-------- DATASET ENTRIES --------

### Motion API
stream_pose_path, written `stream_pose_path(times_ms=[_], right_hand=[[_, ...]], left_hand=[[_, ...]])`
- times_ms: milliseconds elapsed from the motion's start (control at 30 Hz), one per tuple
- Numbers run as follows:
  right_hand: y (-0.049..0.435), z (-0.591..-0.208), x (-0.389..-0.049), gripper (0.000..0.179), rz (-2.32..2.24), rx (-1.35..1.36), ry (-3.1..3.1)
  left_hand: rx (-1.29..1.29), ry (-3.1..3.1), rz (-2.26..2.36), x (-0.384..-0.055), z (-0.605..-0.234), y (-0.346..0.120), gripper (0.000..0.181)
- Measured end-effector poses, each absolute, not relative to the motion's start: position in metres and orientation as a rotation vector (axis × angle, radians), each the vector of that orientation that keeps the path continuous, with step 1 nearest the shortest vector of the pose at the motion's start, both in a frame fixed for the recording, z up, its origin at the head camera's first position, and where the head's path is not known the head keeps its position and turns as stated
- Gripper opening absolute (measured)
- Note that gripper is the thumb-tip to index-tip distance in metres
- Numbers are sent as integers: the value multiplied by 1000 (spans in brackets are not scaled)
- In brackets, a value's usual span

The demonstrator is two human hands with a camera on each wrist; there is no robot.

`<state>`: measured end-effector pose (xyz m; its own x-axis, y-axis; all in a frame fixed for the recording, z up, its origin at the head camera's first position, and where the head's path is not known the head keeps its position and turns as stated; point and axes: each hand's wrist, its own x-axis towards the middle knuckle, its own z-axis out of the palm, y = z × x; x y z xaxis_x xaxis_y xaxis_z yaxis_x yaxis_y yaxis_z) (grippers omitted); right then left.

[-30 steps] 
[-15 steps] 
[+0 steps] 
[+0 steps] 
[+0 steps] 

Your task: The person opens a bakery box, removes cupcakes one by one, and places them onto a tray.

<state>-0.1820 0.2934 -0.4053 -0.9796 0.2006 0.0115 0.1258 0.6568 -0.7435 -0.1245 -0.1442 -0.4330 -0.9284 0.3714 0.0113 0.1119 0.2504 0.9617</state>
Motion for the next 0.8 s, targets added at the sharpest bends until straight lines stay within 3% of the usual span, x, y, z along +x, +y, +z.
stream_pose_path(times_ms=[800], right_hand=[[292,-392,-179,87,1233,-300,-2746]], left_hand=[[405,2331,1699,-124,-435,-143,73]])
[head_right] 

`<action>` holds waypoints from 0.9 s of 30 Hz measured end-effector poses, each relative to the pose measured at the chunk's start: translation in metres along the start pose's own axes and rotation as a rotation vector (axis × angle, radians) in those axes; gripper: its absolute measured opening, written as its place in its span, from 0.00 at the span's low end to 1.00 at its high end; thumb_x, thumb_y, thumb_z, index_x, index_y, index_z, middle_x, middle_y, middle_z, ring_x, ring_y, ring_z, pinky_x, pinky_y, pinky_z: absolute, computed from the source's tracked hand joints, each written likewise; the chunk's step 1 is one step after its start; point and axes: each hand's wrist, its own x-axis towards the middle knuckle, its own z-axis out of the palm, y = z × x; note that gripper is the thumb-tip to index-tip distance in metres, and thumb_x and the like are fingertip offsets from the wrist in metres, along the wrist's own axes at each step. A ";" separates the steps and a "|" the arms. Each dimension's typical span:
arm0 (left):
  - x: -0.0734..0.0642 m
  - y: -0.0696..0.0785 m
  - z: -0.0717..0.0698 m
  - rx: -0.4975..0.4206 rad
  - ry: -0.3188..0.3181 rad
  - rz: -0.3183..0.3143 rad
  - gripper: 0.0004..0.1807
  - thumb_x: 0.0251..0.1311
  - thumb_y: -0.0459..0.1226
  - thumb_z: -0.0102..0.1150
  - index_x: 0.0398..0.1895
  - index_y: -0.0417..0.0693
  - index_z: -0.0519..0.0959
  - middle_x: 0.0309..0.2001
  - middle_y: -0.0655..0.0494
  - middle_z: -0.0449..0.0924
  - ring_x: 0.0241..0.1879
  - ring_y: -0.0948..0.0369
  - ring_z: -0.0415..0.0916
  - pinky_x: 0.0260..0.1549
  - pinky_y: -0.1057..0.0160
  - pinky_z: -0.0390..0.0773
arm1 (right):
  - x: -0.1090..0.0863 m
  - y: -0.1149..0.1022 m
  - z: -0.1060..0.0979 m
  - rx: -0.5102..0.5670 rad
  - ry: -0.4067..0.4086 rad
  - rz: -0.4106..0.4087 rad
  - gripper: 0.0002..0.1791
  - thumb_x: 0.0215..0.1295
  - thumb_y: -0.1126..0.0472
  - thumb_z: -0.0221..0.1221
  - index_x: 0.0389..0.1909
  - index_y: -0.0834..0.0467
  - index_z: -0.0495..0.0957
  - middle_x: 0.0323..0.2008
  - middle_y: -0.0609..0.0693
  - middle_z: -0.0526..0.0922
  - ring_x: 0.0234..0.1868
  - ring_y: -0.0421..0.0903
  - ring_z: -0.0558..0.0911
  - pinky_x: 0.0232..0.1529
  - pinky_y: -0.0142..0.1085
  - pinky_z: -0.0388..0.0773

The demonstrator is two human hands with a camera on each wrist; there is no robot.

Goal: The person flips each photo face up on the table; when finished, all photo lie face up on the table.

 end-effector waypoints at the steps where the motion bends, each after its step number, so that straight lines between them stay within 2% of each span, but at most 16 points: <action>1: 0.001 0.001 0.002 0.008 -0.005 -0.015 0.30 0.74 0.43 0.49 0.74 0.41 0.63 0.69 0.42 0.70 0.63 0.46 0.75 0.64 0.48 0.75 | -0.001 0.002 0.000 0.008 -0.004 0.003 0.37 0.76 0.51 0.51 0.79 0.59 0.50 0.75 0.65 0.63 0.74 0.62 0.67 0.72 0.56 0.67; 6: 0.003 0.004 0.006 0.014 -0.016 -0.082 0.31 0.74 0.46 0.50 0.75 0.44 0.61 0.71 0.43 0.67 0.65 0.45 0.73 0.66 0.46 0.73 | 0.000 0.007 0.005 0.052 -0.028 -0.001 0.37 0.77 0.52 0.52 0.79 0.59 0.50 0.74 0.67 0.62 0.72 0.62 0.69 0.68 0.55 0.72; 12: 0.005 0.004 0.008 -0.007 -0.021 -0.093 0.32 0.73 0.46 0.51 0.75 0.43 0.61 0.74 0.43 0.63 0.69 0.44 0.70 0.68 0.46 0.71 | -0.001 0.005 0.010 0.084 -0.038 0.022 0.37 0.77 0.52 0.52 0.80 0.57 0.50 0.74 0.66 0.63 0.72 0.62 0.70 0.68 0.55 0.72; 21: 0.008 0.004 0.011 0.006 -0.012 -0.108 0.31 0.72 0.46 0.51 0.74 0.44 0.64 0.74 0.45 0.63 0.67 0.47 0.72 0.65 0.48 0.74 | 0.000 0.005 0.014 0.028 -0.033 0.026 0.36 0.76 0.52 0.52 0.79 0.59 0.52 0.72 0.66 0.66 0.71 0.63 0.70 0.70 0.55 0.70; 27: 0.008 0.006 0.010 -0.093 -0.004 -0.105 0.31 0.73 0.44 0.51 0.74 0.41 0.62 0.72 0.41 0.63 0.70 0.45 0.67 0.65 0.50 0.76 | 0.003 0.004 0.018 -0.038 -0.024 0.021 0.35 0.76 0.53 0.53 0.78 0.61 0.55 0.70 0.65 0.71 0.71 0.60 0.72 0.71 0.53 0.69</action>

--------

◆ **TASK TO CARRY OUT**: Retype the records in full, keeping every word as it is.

◆ **WRITTEN ANSWER**:
### Motion API
stream_pose_path, written `stream_pose_path(times_ms=[_], right_hand=[[_, ...]], left_hand=[[_, ...]])`
- times_ms: milliseconds elapsed from the motion's start (control at 30 Hz), one per tuple
- Numbers run as follows:
  right_hand: y (-0.049..0.435), z (-0.591..-0.208), x (-0.389..-0.049), gripper (0.000..0.179), rz (-2.32..2.24), rx (-1.35..1.36), ry (-3.1..3.1)
  left_hand: rx (-1.29..1.29), ry (-3.1..3.1), rz (-2.26..2.36), x (-0.384..-0.055), z (-0.605..-0.234), y (-0.346..0.120), gripper (0.000..0.181)
- Measured end-effector poses, each absolute, not relative to the motion's start: position in metres and orientation as a rotation vector (axis × angle, radians), each the vector of that orientation that keeps the path continuous, with step 1 nearest the shortest vector of the pose at the motion's start, both in a frame fixed for the recording, z up, its origin at the head camera's first position, and where the head's path is not known the head keeps its position and turns as stated
- Gripper opening absolute (measured)
- Note that gripper is the thumb-tip to index-tip distance in metres
- Numbers are sent as integers: the value multiplied by 1000 (spans in brackets are not scaled)
- In brackets, a value's usual span

The demonstrator is two human hands with a camera on each wrist; there is no robot.

`<state>`: measured end-effector pose (xyz m; its own x-axis, y-axis; all in a frame fixed for the recording, z up, its origin at the head camera's first position, and where the head's path is not known the head keeps its position and turns as stated; point and axes: each hand's wrist, its own x-axis towards the middle knuckle, its own z-axis out of the palm, y = z × x; x y z xaxis_x xaxis_y xaxis_z yaxis_x yaxis_y yaxis_z) (grippers omitted); right then left.

[-30 steps] 
[-15 steps] 
[+0 steps] 
[+0 steps] 
[+0 steps] 

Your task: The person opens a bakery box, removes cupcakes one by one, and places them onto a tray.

<state>-0.1820 0.2934 -0.4053 -0.9796 0.2006 0.0115 0.1258 0.6568 -0.7435 -0.1245 -0.1442 -0.4330 -0.9284 0.3714 0.0113 0.1119 0.2504 0.9617</state>
Motion for the next 0.8 s, targets added at the sharpest bends until straight lines stay within 3% of the usual span, x, y, z along +x, +y, +z.
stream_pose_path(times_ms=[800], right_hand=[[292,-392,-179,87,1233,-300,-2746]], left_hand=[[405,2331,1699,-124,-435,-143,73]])
[head_right] 

`<action>` holds waypoints from 0.9 s of 30 Hz measured end-effector poses, each relative to the pose measured at the chunk's start: translation in metres along the start pose's own axes and rotation as a rotation vector (axis × angle, radians) in those axes; gripper: its absolute measured opening, written as its place in its span, from 0.00 at the span's low end to 1.00 at its high end; thumb_x, thumb_y, thumb_z, index_x, index_y, index_z, middle_x, middle_y, middle_z, ring_x, ring_y, ring_z, pinky_x, pinky_y, pinky_z: absolute, computed from the source's tracked hand joints, each written likewise; the chunk's step 1 is one step after its start; point and axes: each hand's wrist, its own x-axis towards the middle knuckle, its own z-axis out of the palm, y = z × x; note that gripper is the thumb-tip to index-tip distance in metres, and thumb_x and the like are fingertip offsets from the wrist in metres, along the wrist's own axes at each step. A ";" separates the steps and a "|" the arms. Each dimension's typical span:
arm0 (left):
  - x: -0.0734..0.0642 m
  - y: -0.0696..0.0785 m
  - z: -0.0717..0.0698 m
  - rx: -0.4975..0.4206 rad
  - ry: -0.3188..0.3181 rad
  - rz: -0.3183..0.3143 rad
  - gripper: 0.0004..0.1807
  - thumb_x: 0.0251..0.1311
  - thumb_y: -0.0459..0.1226
  - thumb_z: -0.0102..0.1150
  - index_x: 0.0398..0.1895
  - index_y: -0.0417..0.0693
  - index_z: -0.0519..0.0959
  - middle_x: 0.0309..0.2001
  - middle_y: -0.0655..0.0494
  - middle_z: -0.0449..0.0924
  - ring_x: 0.0241..0.1879
  - ring_y: -0.0948..0.0369
  - ring_z: -0.0415..0.0916
  - pinky_x: 0.0260..0.1549
  - pinky_y: -0.1057..0.0160
  - pinky_z: -0.0390..0.0773
arm1 (right):
  - x: -0.1090..0.0863 m
  - y: -0.1149..0.1022 m
  - z: -0.1060..0.0979 m
  - rx: -0.5102..0.5670 rad
  - ry: -0.4067..0.4086 rad
  - rz: -0.4106..0.4087 rad
  - gripper: 0.0002..0.1791
  - thumb_x: 0.0215..0.1295
  - thumb_y: -0.1126..0.0472
  - thumb_z: -0.0221..0.1221
  - index_x: 0.0389..0.1909
  - index_y: -0.0834..0.0467
  - index_z: -0.0495..0.0957
  - middle_x: 0.0323..0.2008
  - middle_y: -0.0609..0.0693
  - middle_z: -0.0526..0.0922
  - ring_x: 0.0234..0.1868
  - ring_y: -0.0421..0.0903
  - ring_z: -0.0558..0.0911
  - pinky_x: 0.0232..0.1529
  - pinky_y: -0.0142..0.1085
  - pinky_z: -0.0388..0.0773

The demonstrator is two human hands with a camera on each wrist; there is no robot.

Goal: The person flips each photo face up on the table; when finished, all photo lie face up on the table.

 end-effector waypoints at the steps where the motion bends, each after its step number, so that straight lines between them stay within 2% of each span, but at most 16 points: <action>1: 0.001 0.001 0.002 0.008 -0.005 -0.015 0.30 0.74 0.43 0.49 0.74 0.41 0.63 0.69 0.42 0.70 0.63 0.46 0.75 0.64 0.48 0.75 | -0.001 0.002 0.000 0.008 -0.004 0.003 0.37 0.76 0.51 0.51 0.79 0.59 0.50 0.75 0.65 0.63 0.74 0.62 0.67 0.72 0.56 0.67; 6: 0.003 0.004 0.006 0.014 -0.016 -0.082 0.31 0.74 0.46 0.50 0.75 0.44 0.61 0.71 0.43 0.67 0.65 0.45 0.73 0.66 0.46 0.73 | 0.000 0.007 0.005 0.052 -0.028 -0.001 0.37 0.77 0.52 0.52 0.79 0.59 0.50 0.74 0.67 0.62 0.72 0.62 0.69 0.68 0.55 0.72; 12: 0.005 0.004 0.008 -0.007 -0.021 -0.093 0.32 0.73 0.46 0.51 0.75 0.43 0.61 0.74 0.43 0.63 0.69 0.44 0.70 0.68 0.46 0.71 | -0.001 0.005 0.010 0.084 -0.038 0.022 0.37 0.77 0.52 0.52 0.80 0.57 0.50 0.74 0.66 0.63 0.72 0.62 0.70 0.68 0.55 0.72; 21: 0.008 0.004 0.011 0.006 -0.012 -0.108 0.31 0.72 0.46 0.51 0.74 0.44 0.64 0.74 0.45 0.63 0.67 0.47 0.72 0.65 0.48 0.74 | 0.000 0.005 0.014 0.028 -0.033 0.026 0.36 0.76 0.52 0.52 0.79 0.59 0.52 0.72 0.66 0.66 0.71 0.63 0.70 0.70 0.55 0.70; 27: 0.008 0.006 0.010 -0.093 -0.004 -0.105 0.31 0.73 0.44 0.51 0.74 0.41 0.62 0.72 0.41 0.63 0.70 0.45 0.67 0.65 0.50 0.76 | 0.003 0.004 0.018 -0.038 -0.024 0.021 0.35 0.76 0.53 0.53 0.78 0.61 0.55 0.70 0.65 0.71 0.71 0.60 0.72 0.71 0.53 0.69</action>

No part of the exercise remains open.